**Task description**
Please repeat the listing below exactly, but do not include its pictures.

**Recorded information**

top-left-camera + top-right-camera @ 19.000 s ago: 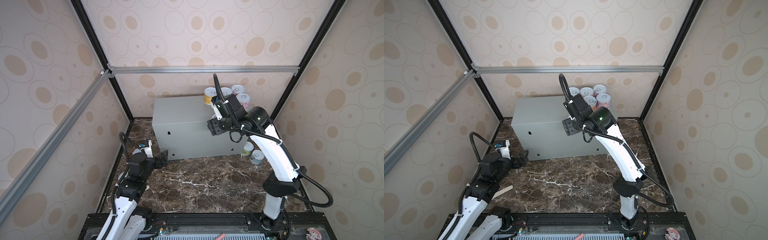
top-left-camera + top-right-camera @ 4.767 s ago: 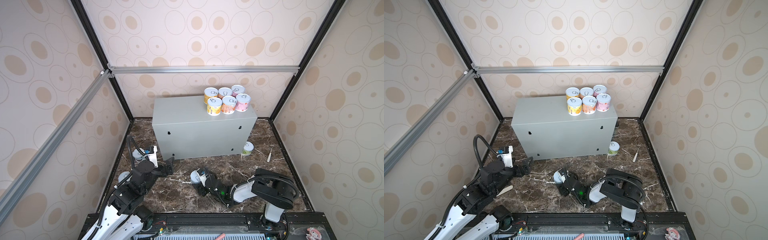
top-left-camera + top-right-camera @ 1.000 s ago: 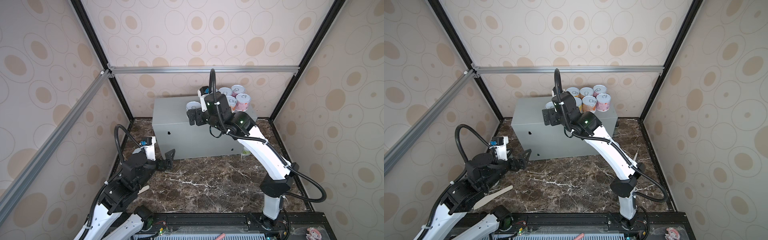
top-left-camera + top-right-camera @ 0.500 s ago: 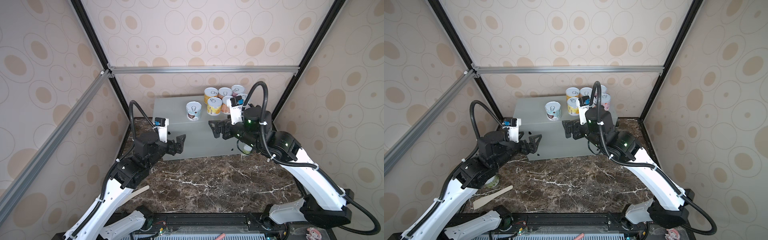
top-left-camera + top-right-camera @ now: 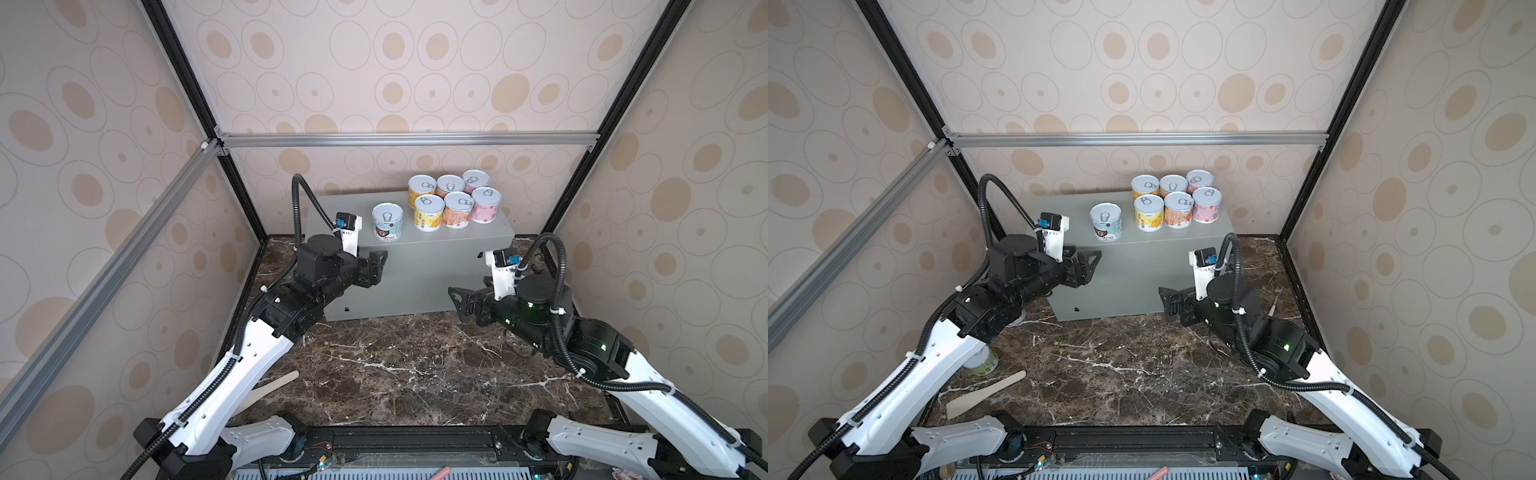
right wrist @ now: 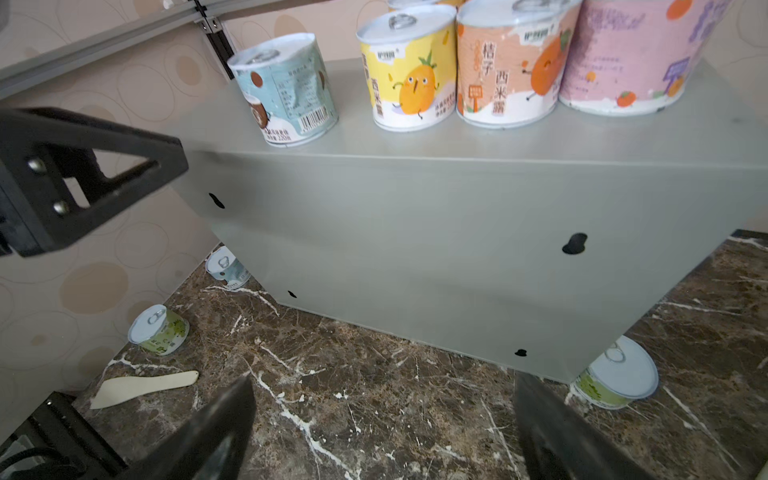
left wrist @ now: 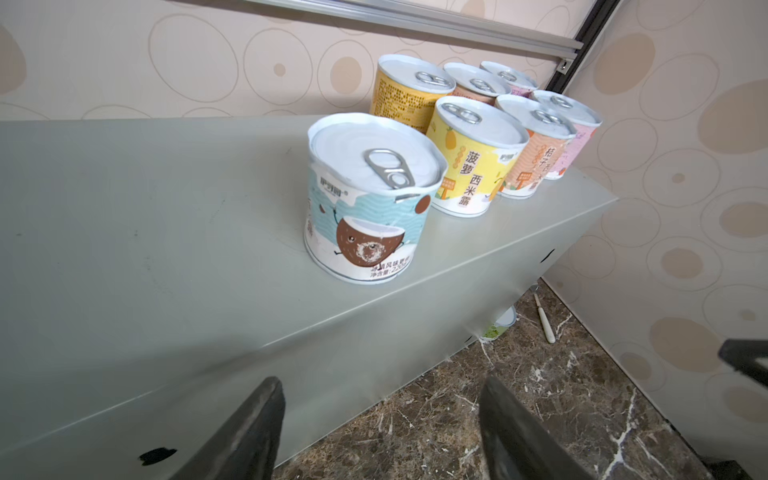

**Task answer**
top-left-camera + top-right-camera @ 19.000 s ago: 
top-left-camera + top-right-camera @ 4.767 s ago: 
top-left-camera + top-right-camera @ 1.000 s ago: 
top-left-camera + top-right-camera @ 0.500 s ago: 
top-left-camera + top-right-camera @ now: 
right wrist @ now: 
left wrist @ now: 

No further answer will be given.